What Got Cheaper & Costlier in March as CPI Falls to 67-Month-Low of 3.34%?
In a welcome respite for Indian consumers, the country’s retail inflation, as measured by the Consumer Price Index (CPI), registered a significant decline in March 2023, falling to a 67-month-low of 3.34%. This downward trajectory is a result of a combination of factors, including a slowdown in food price growth, a decline in fuel prices, and a moderation in inflationary pressures.
According to the data released by the Ministry of Statistics and Programme Implementation, the CPI, which measures the average change in prices of a basket of goods and services, fell to 3.34% in March, down from 4.92% in February. This is the lowest level of CPI in almost five and a half years, since September 2017.
The decline in CPI is largely attributed to a significant drop in prices of essential commodities, including eggs, vegetables, and pulses. The prices of eggs, which had been rising steadily over the past few months, fell by 14.1% in March, while vegetable prices dropped by 12.1%, and pulse prices declined by 7.4%. These decreases in prices of essential food items have had a direct impact on the overall CPI, contributing to the decline in inflation.

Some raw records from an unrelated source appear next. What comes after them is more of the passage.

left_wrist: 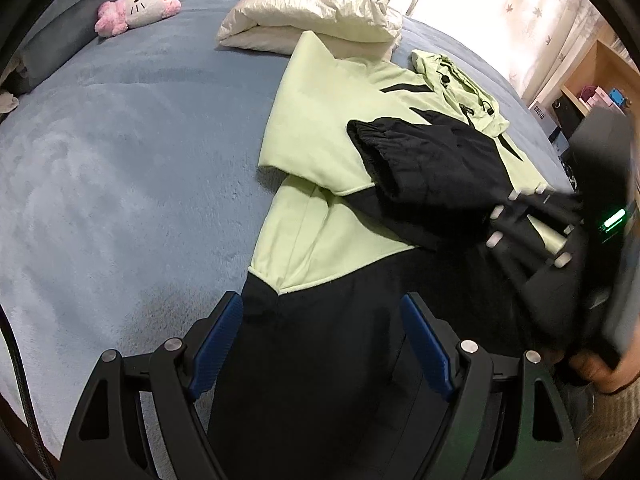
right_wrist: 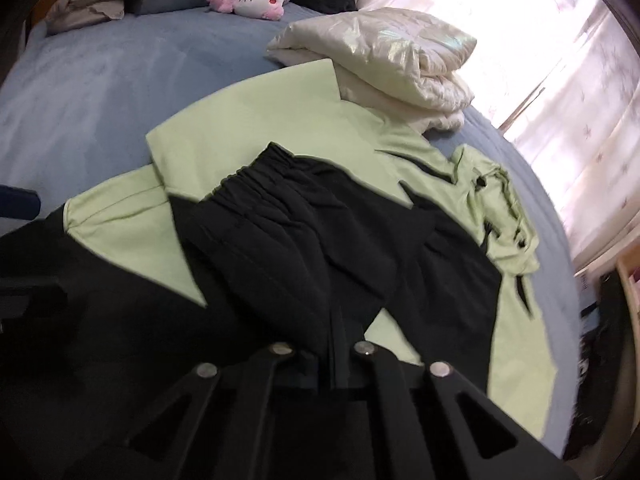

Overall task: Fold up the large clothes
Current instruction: 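Grasp the jacket side edge with the right gripper and fold it inward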

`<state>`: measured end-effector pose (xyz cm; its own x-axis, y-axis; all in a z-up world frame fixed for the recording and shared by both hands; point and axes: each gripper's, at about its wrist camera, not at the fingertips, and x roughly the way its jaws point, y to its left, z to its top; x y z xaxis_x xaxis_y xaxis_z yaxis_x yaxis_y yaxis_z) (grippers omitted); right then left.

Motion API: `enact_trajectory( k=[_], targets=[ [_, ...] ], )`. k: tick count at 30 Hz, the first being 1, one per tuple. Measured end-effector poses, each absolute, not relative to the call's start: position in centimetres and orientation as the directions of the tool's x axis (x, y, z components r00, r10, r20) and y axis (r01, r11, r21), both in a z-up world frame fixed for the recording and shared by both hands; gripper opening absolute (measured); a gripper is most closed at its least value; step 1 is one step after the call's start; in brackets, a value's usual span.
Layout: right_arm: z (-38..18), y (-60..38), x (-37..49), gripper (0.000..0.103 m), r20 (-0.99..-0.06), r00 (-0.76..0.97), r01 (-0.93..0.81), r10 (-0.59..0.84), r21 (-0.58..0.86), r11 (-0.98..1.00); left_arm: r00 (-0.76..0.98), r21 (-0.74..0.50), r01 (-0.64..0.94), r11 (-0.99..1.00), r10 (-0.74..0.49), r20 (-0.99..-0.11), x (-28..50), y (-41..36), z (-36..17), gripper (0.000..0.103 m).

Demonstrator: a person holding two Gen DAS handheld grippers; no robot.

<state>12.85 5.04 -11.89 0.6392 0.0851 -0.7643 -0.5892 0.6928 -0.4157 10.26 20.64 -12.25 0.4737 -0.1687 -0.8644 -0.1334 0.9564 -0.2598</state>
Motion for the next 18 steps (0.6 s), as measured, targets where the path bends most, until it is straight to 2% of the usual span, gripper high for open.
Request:
enact_trajectory(
  k=[1, 3, 6, 8, 9, 10, 11, 13, 15, 18],
  targets=[
    [-10.1, 4.5, 13.0, 0.002, -0.736, 0.667, -0.567, 0.12, -0.397, 0.722, 0.478, -0.26, -0.132, 0.957, -0.168, -0.862, 10.3, 20.6, -12.1, 0.08],
    [-5.7, 1.8, 14.0, 0.002, -0.677, 0.705, -0.494, 0.21, -0.257, 0.83, 0.485, -0.259, -0.132, 0.957, -0.166, -0.859, 10.3, 20.6, -12.0, 0.08],
    [-1.4, -6.0, 15.7, 0.002, -0.585, 0.761, -0.286, 0.279, 0.082, 0.955, 0.487, -0.263, -0.133, 0.956, -0.168, -0.857, 10.4, 20.6, -12.0, 0.08],
    [-2.6, -13.0, 17.0, 0.003, -0.626, 0.735, -0.058, 0.262, 0.327, 0.943, 0.483, -0.268, -0.132, 0.954, -0.174, -0.858, 10.5, 20.6, -12.1, 0.079],
    [-3.7, -14.7, 17.4, 0.008, -0.661, 0.702, 0.0, 0.266, 0.374, 0.928, 0.479, -0.269, -0.129, 0.954, -0.178, -0.86, 10.5, 20.4, -12.2, 0.08],
    [-5.8, -16.6, 17.7, 0.012, -0.72, 0.633, 0.065, 0.284, 0.415, 0.908, 0.475, -0.268, -0.125, 0.955, -0.179, -0.862, 10.6, 20.3, -12.3, 0.08],
    [-8.3, -18.3, 17.7, 0.022, -0.783, 0.548, 0.119, 0.293, 0.42, 0.9, 0.472, -0.265, -0.12, 0.957, -0.18, -0.863, 10.6, 20.1, -12.3, 0.08],
    [-11.1, -19.6, 16.9, 0.026, -0.851, 0.454, 0.149, 0.262, 0.362, 0.92, 0.47, -0.256, -0.106, 0.961, -0.178, -0.865, 10.8, 19.9, -12.1, 0.08],
    [-12.4, -20.5, 15.8, 0.026, -0.876, 0.41, 0.137, 0.253, 0.334, 0.933, 0.472, -0.241, -0.083, 0.967, -0.175, -0.864, 11.2, 19.5, -11.6, 0.08],
    [-12.3, -22.7, 15.1, 0.028, -0.864, 0.421, 0.145, 0.276, 0.365, 0.92, 0.481, -0.215, -0.059, 0.975, -0.161, -0.862, 12.8, 19.4, -10.5, 0.08]
  ],
)
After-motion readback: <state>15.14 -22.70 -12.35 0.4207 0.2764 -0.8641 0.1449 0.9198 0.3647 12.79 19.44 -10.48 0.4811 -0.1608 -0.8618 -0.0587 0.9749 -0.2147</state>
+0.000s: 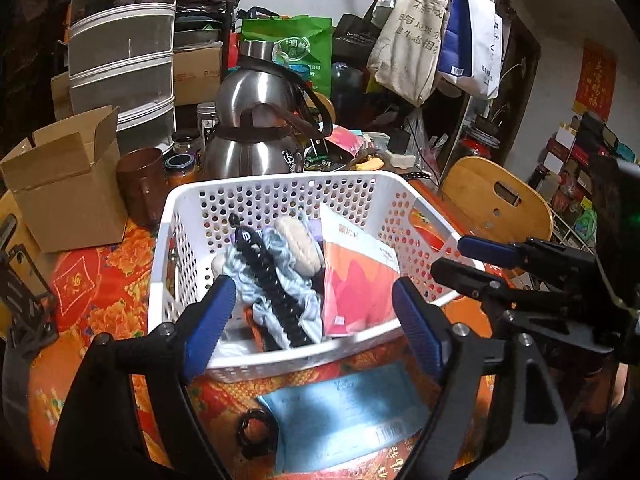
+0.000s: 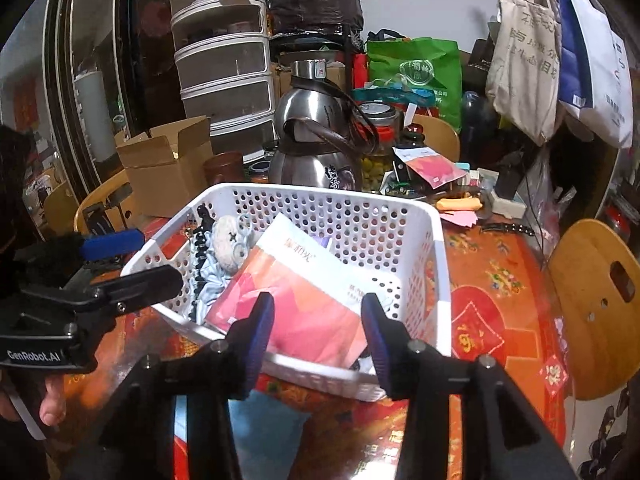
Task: Organize soft objects
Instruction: 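Move the right tool back to the white rolled towel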
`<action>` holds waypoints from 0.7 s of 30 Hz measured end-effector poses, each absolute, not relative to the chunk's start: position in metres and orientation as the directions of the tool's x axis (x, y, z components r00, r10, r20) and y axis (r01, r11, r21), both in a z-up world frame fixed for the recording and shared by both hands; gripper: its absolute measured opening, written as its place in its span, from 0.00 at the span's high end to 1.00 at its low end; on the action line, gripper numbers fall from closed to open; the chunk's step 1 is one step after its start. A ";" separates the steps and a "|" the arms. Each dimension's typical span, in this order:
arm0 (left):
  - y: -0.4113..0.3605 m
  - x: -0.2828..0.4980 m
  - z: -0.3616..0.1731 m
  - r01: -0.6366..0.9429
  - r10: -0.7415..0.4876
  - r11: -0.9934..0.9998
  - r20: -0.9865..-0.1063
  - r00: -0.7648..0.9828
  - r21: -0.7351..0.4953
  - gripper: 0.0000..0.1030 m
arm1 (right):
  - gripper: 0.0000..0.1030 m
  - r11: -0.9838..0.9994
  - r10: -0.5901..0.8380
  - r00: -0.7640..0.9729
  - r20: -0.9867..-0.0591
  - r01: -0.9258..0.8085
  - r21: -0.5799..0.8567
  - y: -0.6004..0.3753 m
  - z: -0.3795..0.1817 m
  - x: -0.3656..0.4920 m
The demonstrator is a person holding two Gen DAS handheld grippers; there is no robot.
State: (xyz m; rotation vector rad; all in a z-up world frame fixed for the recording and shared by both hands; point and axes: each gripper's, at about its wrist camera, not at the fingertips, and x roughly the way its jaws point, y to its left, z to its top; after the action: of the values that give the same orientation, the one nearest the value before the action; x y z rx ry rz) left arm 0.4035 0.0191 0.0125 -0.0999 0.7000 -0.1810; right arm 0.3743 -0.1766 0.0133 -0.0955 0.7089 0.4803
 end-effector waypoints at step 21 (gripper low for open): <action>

In addition to the fall in food prices, prices of other commodities, such as spices, meat, fish, housing, recreation, and amusement, also registered marginal declines in March. However, prices of certain items, including fruits, saw a significant jump, rising by 6.1% in March.
On the other hand, prices of some essential commodities, including cereals, milk, oil, sugar, confectionery, clothing, snacks, sweets, pan, tobacco, footwear, fuel, and health and education, saw marginal rises in March. While these increases may seem small, they could have a significant impact on the overall cost of living for Indian consumers.

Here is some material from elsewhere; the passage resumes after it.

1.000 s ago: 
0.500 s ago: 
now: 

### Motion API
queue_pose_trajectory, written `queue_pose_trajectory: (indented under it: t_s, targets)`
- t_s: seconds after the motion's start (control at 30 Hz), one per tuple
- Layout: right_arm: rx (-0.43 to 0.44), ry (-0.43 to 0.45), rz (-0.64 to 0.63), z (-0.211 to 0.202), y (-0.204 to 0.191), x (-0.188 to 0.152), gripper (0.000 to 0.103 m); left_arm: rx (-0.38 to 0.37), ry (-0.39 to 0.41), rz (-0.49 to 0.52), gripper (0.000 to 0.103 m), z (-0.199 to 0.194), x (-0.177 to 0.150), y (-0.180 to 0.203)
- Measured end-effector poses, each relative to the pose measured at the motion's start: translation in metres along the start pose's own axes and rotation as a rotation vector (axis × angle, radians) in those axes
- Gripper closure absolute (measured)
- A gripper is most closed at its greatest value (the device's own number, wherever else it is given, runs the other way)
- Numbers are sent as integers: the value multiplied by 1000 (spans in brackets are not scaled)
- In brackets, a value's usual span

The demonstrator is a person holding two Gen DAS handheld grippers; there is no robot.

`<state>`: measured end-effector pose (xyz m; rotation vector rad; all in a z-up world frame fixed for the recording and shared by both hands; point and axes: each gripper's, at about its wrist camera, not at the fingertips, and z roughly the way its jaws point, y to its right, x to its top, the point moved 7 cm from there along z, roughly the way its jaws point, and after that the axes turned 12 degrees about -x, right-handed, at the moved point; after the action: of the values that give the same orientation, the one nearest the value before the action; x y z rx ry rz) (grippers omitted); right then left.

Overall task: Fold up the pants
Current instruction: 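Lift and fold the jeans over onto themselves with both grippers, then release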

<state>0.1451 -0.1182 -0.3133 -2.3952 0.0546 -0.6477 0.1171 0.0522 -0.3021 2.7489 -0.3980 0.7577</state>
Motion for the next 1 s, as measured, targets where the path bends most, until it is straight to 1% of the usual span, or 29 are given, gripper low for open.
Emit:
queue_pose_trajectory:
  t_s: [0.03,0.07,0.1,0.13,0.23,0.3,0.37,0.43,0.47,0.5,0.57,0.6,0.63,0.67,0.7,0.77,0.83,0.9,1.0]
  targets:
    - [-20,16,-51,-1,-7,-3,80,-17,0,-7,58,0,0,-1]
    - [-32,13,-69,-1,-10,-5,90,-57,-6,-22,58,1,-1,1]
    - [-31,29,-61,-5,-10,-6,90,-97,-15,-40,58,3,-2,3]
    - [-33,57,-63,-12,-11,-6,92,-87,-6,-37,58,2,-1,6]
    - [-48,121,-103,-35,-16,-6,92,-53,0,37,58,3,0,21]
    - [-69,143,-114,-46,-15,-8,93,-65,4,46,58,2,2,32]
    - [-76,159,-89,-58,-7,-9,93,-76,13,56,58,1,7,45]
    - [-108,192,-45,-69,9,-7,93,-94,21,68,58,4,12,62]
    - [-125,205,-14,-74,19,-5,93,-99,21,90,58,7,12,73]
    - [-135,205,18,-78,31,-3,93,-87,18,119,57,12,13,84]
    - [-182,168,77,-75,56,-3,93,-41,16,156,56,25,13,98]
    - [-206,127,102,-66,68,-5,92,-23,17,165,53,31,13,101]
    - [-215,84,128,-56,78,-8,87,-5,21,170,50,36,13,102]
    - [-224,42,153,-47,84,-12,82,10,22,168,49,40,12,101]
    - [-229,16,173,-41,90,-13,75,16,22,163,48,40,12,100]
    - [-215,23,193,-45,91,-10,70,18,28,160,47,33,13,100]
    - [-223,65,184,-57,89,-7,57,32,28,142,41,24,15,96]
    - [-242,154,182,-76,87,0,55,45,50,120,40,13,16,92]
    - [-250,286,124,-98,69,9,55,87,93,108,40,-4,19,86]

The decline in CPI is expected to have a positive impact on the Indian economy, which has been struggling to recover from the COVID-19 pandemic. Lower inflation rates can lead to increased consumer spending, which can stimulate economic growth and provide a boost to businesses.
The fall in CPI is also seen as a positive sign for the Reserve Bank of India (RBI), which has been grappling with the challenge of containing inflation while also supporting economic growth. The RBI has been using monetary policy tools, such as interest rates and quantitative easing, to manage inflation and support the economy. The decline in CPI could provide the RBI with more room to maneuver in its monetary policy decisions.

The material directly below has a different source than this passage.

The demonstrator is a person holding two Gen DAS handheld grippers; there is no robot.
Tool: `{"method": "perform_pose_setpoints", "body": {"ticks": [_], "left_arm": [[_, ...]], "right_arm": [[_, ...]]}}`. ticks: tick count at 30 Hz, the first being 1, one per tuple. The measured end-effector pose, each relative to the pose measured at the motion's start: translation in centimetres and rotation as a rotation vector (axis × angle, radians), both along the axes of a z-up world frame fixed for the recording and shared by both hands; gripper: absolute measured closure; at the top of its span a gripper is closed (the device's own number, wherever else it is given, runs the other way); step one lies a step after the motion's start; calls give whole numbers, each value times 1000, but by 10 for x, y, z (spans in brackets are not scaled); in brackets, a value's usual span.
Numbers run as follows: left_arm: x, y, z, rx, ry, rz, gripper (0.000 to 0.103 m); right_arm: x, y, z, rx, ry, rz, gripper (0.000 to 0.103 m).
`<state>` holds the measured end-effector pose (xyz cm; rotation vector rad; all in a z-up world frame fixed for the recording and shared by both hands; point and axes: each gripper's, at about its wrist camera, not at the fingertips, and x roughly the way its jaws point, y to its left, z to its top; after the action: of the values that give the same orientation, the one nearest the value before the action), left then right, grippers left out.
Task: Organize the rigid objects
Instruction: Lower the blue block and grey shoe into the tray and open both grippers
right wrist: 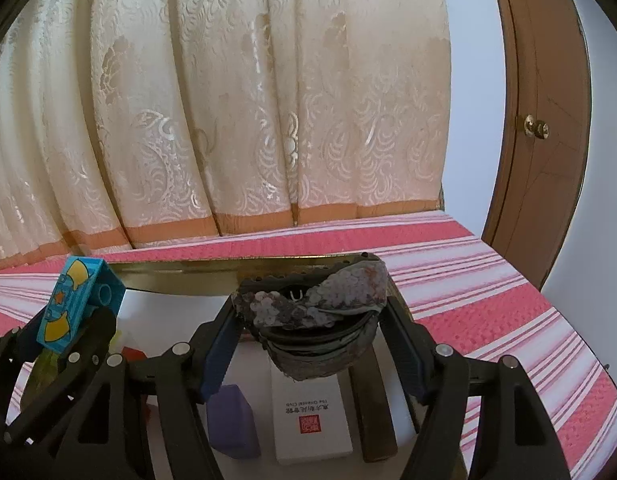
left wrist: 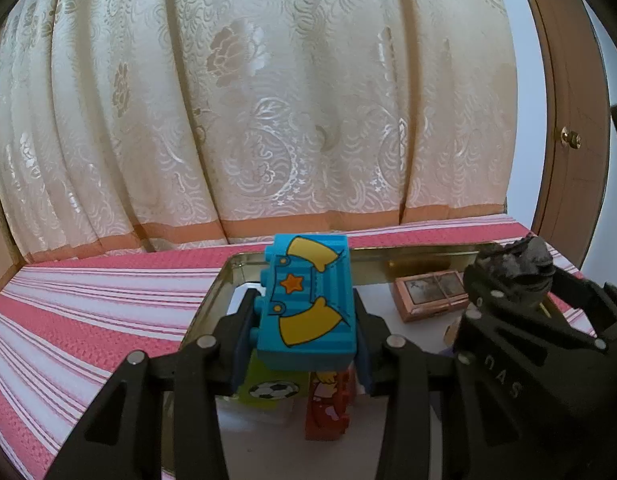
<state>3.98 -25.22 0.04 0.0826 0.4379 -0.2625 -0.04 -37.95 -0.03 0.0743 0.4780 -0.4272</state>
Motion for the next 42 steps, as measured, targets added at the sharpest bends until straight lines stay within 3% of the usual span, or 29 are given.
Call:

In conclusion, the decline in CPI to a 67-month-low of 3.34% in March is a welcome development for Indian consumers and businesses. The fall in prices of essential commodities, including eggs, vegetables, and pulses, has had a direct impact on the overall CPI, contributing to the decline in inflation. While prices of certain items, including fruits, saw a significant jump, the overall trend is positive for the Indian economy.